PROBLEM TO WORK ON - Go to the line holding "Mark the blue white" in the entries below and write out exactly every line down to and including the line holding "Form: x=337 y=270".

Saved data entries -
———

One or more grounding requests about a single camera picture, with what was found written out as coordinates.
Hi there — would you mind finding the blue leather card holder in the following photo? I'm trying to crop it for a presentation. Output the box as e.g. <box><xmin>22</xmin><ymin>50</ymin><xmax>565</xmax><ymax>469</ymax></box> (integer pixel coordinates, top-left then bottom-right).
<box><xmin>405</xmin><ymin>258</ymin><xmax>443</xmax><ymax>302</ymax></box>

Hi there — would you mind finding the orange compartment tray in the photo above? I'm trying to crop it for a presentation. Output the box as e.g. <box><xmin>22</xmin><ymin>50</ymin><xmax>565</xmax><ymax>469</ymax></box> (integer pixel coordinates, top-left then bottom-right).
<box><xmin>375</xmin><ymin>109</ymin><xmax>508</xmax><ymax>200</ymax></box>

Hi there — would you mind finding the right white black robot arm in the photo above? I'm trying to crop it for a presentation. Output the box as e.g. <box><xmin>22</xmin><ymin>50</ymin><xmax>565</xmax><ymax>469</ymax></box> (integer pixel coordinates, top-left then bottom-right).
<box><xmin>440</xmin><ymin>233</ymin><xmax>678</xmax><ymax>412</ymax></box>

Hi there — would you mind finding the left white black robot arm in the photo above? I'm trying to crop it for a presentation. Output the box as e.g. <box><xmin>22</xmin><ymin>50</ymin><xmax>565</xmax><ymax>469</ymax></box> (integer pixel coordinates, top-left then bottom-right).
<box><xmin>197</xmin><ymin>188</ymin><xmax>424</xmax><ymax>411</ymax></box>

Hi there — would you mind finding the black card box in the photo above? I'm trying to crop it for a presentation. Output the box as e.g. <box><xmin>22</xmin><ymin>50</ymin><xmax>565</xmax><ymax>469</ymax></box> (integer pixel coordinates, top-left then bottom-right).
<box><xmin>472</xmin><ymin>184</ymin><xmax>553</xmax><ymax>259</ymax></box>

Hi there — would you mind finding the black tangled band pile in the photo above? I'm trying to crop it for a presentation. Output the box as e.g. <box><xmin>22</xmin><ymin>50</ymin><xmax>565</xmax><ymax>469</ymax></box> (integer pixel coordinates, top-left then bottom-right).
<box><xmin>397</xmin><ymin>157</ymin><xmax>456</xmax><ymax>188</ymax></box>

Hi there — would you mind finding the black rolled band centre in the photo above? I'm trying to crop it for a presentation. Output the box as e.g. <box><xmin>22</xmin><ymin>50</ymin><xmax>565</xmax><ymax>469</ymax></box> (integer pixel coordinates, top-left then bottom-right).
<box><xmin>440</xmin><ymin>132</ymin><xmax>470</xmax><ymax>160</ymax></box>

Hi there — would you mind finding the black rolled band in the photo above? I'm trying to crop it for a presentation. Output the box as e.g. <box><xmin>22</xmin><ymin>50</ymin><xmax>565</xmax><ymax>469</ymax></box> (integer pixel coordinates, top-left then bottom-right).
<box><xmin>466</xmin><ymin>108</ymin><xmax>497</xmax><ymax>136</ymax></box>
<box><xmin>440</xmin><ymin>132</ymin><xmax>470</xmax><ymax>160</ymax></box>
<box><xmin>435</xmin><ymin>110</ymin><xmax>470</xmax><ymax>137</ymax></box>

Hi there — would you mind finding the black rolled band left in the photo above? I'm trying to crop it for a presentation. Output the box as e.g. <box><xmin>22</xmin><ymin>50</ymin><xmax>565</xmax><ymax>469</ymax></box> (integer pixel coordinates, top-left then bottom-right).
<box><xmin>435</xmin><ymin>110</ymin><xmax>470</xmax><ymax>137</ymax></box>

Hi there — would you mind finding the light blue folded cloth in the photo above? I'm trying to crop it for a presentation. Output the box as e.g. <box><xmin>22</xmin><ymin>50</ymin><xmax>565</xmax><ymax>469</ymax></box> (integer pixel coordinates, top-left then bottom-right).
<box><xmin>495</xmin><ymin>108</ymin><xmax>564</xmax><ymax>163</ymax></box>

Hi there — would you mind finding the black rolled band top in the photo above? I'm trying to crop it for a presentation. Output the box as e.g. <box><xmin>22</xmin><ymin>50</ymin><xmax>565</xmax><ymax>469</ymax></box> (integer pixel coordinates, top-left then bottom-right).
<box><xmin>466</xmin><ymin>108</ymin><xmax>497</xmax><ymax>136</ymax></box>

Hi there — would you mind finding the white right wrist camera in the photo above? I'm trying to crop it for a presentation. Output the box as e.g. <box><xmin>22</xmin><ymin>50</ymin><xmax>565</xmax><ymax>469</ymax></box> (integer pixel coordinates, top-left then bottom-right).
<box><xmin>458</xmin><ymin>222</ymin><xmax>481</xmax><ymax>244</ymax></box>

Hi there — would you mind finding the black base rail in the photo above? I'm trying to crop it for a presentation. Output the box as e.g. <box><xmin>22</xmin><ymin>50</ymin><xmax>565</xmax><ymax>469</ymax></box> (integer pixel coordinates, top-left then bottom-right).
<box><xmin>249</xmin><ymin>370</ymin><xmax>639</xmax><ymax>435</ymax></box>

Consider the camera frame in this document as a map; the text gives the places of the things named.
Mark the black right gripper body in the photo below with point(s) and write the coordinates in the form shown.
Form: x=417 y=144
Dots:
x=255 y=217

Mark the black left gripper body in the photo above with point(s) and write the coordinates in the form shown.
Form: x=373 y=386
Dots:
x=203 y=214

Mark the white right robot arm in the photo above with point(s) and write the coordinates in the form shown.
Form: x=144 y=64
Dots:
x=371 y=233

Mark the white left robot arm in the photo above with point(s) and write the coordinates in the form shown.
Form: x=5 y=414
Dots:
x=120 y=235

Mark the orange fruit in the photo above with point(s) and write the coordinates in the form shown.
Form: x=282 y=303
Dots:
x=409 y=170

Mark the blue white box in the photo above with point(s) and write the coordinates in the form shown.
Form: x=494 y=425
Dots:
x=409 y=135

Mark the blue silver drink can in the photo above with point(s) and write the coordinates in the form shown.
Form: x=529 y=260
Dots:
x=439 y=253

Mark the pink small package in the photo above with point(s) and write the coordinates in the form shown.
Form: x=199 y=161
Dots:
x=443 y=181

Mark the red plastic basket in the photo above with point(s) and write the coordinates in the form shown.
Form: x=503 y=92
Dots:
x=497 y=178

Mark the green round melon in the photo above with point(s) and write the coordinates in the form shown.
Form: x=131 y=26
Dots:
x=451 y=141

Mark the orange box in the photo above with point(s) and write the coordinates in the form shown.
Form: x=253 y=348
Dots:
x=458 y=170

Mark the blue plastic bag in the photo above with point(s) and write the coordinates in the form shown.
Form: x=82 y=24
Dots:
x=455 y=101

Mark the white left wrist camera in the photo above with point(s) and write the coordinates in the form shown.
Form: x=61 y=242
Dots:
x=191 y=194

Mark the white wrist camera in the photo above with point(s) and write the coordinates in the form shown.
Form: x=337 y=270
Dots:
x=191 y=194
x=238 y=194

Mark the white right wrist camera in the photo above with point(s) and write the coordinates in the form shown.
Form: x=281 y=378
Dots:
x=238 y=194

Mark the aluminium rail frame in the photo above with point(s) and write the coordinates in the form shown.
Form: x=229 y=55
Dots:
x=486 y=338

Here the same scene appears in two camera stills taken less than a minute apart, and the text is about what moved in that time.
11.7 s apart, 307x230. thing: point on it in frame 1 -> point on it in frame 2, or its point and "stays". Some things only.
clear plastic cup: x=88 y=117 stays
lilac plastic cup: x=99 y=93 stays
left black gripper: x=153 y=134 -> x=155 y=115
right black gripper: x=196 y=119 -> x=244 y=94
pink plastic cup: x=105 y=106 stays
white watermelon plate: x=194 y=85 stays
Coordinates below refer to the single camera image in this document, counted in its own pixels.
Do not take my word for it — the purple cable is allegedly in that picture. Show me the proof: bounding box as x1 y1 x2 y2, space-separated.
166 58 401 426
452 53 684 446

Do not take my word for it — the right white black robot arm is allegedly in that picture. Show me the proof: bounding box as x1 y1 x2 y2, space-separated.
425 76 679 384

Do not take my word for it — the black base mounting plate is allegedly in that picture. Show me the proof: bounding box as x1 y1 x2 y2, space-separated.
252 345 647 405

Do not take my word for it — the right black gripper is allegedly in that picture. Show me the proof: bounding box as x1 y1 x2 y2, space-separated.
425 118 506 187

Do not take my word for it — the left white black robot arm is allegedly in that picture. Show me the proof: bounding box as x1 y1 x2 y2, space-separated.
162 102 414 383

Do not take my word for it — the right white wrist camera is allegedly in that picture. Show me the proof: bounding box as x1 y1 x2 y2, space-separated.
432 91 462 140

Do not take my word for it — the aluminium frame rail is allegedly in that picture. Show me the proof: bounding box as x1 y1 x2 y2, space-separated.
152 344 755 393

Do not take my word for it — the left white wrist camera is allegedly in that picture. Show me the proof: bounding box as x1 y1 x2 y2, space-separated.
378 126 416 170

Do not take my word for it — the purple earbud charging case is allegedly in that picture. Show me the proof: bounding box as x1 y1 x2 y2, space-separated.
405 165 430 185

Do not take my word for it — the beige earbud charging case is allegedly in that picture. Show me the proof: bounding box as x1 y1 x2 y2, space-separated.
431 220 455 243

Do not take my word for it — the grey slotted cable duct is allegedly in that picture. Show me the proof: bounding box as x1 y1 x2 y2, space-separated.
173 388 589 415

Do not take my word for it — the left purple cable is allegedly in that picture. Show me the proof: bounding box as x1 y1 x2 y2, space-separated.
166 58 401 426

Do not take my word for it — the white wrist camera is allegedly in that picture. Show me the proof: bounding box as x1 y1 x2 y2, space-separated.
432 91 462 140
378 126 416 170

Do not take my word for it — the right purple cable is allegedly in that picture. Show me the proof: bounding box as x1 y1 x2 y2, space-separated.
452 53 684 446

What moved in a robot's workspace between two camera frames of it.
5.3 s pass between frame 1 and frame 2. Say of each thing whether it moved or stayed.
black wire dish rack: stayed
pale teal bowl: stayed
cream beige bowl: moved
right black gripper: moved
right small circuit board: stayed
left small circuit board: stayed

———

RESPONSE BELOW -
Mark the blue white box in the photo above with point(s) and write the coordinates in the form shown.
Form: x=494 y=425
Dots:
x=409 y=135

Mark the blue silver drink can in the photo above with point(s) and write the coordinates in the form shown.
Form: x=529 y=260
Dots:
x=439 y=253

Mark the pink small package in the photo above with point(s) and write the coordinates in the form shown.
Form: x=199 y=161
Dots:
x=443 y=181

Mark the red plastic basket in the photo above with point(s) and write the coordinates in the form shown.
Form: x=503 y=92
Dots:
x=497 y=178

Mark the green round melon in the photo above with point(s) and write the coordinates in the form shown.
Form: x=131 y=26
Dots:
x=451 y=141

Mark the orange box in the photo above with point(s) and write the coordinates in the form shown.
Form: x=253 y=348
Dots:
x=458 y=170

Mark the blue plastic bag in the photo above with point(s) and write the coordinates in the form shown.
Form: x=82 y=24
Dots:
x=455 y=101

Mark the white left wrist camera in the photo above with point(s) and write the coordinates in the form shown.
Form: x=61 y=242
Dots:
x=191 y=194

Mark the white wrist camera in the photo above with point(s) and write the coordinates in the form shown.
Form: x=337 y=270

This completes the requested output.